* **AIM OF THE TASK**:
All lines from the first line of the material up to and including the line with "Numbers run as" must be copied exactly, and no others.

--- START ---

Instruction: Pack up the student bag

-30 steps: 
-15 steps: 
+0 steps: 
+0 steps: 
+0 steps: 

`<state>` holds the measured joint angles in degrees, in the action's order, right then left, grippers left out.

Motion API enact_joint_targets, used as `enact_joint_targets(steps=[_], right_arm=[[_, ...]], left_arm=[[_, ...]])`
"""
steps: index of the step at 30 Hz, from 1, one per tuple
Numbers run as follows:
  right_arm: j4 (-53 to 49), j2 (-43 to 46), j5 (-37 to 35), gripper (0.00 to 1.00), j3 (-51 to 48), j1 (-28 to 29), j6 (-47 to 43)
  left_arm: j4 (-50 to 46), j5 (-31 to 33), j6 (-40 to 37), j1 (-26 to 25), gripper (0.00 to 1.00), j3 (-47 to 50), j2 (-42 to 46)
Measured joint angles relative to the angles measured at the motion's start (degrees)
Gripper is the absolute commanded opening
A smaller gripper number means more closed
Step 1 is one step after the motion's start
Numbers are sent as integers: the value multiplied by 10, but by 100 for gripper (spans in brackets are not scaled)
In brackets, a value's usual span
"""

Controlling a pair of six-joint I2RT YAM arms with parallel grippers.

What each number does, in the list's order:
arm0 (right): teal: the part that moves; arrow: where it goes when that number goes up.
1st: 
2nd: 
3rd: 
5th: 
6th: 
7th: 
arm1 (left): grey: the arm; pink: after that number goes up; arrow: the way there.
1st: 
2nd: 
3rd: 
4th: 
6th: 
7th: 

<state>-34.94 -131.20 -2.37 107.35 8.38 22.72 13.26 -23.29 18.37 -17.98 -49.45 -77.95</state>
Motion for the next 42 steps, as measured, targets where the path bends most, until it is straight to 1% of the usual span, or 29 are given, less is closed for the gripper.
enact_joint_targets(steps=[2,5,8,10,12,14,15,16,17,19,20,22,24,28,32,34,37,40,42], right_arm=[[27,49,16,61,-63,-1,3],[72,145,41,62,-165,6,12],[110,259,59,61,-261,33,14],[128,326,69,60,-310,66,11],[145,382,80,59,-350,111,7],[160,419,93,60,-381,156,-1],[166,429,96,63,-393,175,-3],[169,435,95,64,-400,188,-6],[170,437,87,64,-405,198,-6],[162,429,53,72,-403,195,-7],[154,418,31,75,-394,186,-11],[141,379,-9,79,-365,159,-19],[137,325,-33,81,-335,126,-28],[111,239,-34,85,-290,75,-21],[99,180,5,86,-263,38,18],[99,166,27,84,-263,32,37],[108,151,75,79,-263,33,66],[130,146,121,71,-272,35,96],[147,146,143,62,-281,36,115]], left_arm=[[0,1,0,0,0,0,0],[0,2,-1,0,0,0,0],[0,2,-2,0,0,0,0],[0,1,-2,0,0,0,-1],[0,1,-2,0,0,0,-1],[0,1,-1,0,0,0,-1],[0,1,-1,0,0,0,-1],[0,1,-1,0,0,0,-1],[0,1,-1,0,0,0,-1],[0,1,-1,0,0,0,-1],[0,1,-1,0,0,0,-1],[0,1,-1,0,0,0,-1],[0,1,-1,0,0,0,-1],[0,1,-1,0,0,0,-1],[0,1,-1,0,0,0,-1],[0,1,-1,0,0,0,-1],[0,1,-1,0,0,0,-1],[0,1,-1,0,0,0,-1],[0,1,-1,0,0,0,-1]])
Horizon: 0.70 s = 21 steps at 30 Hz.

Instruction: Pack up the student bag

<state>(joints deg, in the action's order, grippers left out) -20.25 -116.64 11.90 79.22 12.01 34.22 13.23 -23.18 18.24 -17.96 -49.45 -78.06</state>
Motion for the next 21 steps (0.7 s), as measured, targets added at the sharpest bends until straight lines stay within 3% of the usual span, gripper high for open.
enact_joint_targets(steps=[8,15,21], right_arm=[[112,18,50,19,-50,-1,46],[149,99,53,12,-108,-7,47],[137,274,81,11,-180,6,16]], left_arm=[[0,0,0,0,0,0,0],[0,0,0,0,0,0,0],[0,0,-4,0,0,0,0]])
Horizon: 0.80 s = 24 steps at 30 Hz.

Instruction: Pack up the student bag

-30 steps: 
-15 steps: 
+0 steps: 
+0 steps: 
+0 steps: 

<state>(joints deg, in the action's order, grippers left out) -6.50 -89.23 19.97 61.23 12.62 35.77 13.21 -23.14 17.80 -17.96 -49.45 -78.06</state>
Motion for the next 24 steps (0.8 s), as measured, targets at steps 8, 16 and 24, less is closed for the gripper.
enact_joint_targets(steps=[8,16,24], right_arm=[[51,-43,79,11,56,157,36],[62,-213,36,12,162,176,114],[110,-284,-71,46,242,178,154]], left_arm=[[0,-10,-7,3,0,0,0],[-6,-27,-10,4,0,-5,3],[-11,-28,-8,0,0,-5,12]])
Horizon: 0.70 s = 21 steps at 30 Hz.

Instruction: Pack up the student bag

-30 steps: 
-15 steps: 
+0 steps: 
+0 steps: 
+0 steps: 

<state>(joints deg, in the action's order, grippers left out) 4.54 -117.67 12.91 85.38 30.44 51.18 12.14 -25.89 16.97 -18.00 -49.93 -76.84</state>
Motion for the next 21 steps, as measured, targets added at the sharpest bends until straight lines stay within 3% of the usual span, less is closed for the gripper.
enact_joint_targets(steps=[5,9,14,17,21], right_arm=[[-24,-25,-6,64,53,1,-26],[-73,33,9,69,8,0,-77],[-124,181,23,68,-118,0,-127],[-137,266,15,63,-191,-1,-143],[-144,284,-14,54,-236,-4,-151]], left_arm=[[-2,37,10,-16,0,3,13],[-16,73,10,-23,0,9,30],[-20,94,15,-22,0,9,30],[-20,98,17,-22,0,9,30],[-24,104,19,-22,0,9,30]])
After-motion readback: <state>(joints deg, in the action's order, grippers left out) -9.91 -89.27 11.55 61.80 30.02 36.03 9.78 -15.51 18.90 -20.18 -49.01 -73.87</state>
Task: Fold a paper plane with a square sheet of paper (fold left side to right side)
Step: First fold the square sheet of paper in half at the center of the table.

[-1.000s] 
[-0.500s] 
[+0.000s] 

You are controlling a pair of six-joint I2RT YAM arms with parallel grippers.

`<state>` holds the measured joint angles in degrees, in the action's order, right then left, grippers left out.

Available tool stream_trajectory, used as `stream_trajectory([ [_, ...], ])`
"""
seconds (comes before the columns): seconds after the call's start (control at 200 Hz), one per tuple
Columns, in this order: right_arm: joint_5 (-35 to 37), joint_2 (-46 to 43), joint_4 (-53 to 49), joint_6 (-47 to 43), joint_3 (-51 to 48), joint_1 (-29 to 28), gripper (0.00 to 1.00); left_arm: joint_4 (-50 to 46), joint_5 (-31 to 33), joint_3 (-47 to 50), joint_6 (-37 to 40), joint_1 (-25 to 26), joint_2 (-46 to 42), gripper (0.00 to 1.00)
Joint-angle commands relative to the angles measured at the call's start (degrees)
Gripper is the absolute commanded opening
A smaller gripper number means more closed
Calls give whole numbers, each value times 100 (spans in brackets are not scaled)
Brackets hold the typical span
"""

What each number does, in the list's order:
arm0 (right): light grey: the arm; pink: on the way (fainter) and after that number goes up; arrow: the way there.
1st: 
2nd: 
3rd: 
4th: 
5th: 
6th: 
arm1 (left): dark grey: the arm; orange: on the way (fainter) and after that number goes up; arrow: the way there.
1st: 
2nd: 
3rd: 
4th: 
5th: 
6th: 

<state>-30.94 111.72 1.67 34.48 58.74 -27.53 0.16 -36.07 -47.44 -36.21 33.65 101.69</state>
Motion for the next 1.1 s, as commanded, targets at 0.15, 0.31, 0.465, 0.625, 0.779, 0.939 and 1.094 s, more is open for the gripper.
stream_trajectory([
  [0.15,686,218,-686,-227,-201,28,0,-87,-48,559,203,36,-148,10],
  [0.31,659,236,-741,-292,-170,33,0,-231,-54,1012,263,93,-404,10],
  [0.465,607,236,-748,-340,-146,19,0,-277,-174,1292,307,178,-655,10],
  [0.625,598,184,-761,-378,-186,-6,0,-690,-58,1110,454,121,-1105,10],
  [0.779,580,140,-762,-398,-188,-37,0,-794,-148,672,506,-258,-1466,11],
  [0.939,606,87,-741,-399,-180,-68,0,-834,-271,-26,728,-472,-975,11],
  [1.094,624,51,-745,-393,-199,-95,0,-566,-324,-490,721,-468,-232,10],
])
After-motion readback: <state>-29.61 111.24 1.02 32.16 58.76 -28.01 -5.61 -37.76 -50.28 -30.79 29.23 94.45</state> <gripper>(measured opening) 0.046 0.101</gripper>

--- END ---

* **RESULT BELOW**:
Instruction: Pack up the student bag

-30 steps: 
-15 steps: 
+0 steps: 
+0 steps: 
+0 steps: 

`<state>` holds the measured joint angles in degrees, in the action's order, right then left, grippers left out.

Motion API enact_joint_targets, used as `enact_joint_targets(steps=[_], right_arm=[[_, ...]], left_arm=[[_, ...]])`
"""
steps: index of the step at 30 Hz, from 1, one per tuple
Numbers run as follows:

No further output remains for this exercise.